Muğla’nın bir sahil kasabasında geçen filmde, yerel bir dondurmacının küresel markalara karşı verdiği hayatta kalma mücadelesi mizahi bir dille işleniyor. Anadolu’nun sıcaklığıyla iç içe, kapitalizmin gölgesindeki küçük adamın savaşı...

5. Bir Zamanlar Anadolu’da (2011) – Yönetmen: Nuri Bilge Ceylan

Karanlıkta başlayan bir cinayet soruşturmasıyla açılan film, taşranın insan ilişkilerini, vicdan muhasebesini ve adaletin arka yüzünü etkileyici görsellik ve derin diyaloglarla sunuyor. Cannes’da Büyük Jüri Ödülü kazanan film, Oscar adayı adayı olarak da dikkat çekmişti.

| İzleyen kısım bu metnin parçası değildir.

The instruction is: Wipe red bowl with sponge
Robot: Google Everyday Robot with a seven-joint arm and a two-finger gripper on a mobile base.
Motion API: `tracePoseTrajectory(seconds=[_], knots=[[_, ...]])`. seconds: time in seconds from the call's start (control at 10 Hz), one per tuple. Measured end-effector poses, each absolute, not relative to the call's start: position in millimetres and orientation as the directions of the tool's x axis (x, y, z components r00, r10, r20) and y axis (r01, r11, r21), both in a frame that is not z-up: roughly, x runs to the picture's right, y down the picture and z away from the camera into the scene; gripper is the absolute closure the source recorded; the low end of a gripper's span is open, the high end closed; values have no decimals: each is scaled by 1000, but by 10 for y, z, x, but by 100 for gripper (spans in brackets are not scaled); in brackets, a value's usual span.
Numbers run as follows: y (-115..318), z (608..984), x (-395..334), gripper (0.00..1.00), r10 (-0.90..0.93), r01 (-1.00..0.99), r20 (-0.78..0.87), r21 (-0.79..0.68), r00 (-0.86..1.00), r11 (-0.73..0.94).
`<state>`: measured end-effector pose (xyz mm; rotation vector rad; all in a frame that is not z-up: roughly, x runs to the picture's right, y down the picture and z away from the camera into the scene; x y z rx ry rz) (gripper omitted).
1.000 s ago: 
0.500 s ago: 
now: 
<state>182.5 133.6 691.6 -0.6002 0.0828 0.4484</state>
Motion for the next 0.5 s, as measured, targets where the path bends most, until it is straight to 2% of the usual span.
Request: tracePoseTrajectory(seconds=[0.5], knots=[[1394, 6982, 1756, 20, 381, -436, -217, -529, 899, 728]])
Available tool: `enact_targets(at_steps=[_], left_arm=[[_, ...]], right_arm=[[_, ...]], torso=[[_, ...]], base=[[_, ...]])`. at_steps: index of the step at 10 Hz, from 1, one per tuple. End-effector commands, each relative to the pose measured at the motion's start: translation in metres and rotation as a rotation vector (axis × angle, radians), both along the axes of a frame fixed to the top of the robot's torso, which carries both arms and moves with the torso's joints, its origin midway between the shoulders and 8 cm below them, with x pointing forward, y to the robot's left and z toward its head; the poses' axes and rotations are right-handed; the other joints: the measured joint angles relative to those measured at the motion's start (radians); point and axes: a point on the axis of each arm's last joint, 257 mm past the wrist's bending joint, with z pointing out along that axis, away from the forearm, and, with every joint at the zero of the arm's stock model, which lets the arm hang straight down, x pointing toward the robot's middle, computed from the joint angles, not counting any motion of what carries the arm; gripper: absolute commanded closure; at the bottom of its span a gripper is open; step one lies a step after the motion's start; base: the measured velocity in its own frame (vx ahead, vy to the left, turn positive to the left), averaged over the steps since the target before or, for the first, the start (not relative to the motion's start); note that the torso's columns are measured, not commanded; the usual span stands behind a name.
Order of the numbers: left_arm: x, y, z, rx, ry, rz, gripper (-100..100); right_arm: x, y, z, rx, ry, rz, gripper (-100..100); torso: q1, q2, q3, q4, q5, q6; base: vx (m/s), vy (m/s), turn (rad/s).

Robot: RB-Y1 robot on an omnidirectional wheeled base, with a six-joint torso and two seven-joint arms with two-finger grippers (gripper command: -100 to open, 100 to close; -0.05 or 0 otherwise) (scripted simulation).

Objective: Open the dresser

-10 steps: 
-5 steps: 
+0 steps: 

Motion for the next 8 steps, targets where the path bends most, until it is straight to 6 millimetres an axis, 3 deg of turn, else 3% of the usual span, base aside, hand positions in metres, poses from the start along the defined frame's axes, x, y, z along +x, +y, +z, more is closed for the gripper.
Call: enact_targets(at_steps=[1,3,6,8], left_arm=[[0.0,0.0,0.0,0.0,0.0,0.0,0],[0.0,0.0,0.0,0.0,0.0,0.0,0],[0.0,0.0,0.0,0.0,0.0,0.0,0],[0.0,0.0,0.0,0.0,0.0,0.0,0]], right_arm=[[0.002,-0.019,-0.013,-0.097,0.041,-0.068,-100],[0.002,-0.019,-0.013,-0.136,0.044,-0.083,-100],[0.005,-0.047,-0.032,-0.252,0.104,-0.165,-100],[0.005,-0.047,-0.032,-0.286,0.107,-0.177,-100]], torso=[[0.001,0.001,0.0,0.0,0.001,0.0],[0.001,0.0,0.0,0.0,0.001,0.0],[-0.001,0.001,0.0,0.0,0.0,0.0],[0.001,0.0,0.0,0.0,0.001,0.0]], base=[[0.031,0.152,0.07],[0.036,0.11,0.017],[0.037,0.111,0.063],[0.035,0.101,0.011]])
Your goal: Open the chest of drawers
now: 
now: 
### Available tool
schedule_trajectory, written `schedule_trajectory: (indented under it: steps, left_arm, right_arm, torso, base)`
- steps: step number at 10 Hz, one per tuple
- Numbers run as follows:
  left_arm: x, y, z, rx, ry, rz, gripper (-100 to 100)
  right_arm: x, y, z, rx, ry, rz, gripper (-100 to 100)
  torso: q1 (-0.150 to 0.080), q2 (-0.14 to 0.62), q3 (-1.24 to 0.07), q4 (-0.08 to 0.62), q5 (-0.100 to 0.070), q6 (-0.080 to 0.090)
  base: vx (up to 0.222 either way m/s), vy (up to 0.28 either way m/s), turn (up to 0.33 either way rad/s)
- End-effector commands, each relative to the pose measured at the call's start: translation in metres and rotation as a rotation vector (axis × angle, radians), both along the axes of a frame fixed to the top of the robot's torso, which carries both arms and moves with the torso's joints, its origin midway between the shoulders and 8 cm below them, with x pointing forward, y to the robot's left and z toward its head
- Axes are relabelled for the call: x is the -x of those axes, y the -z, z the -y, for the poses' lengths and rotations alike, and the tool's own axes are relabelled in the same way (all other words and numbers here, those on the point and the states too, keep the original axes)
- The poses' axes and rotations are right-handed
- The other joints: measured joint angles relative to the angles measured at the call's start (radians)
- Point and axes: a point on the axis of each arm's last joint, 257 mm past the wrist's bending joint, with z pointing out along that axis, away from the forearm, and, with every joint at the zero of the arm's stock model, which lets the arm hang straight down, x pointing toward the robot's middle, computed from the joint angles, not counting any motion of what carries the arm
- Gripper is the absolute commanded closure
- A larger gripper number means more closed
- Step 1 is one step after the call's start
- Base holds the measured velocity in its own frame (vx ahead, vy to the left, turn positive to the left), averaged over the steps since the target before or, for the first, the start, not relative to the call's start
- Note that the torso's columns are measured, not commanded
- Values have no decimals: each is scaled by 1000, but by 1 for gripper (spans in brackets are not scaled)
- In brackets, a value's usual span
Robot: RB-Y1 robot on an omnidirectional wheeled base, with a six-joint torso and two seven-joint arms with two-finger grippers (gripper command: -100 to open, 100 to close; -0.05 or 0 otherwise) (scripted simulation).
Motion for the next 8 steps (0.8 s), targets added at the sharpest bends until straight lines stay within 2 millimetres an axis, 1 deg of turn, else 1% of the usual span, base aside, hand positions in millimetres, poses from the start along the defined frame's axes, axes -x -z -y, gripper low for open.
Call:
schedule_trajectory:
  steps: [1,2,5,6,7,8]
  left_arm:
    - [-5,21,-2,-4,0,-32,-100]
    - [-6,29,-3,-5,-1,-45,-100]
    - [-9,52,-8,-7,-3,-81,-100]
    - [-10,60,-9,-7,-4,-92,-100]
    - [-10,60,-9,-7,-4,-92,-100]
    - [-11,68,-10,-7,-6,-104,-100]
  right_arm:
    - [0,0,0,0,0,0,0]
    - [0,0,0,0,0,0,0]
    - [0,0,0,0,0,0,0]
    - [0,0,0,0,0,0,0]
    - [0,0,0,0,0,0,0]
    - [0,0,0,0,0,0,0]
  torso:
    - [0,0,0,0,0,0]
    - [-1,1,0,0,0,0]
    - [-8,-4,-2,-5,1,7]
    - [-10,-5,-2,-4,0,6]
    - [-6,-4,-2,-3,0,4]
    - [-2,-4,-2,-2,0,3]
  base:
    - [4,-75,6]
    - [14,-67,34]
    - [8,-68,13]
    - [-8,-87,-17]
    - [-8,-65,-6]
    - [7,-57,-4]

6. Uzak (2002) – Yönetmen: Nuri Bilge Ceylan

Hayallerini gerçekleştiremeyen bir şehirli ile iş arayan bir taşralının çatışmasını konu alan film, yalnızlık ve iletişimsizlik temaları üzerinden izleyicide derin bir iz bırakıyor. İstanbul’un soğuk sokaklarında içsel bir yolculuk...

7. Bal (2010) – Yönetmen: Semih Kaplanoğlu

Küçük Yusuf’un doğa ve babasıyla kurduğu saf bağ üzerinden ilerleyen film, büyüme sancılarını mistik bir atmosferle perdeye taşıyor. Berlin Film Festivali’nden Altın Ayı ödülüyle dönen Bal, Türkiye’nin Oscar adayı adayı olarak da adından söz ettirdi.

8. Gönül Yarası (2005) – Yönetmen: Yavuz Turgul

Emekli bir öğretmenle (Nazım) şiddet mağduru bir kadın (Dünya) ve onun küçük kızı arasında gelişen dostluk ve koruma ilişkisi, İstanbul’un karmaşasında sıcak bir insan hikâyesine dönüşüyor. Şener Şen’in unutulmaz performansıyla gönüllerde iz bıraktı.

Bu filmler, Türkiye’nin sadece görsel anlamda değil, toplumsal ve bireysel meseleleri nasıl sinemaya yansıttığının da göstergesi. Kimi taşrayı anlattı, kimi şehirdeki yalnızlığı... Ama hepsi Türkiye’yi Oscar kapısına kadar taşıyan güçlü anlatılar sundu.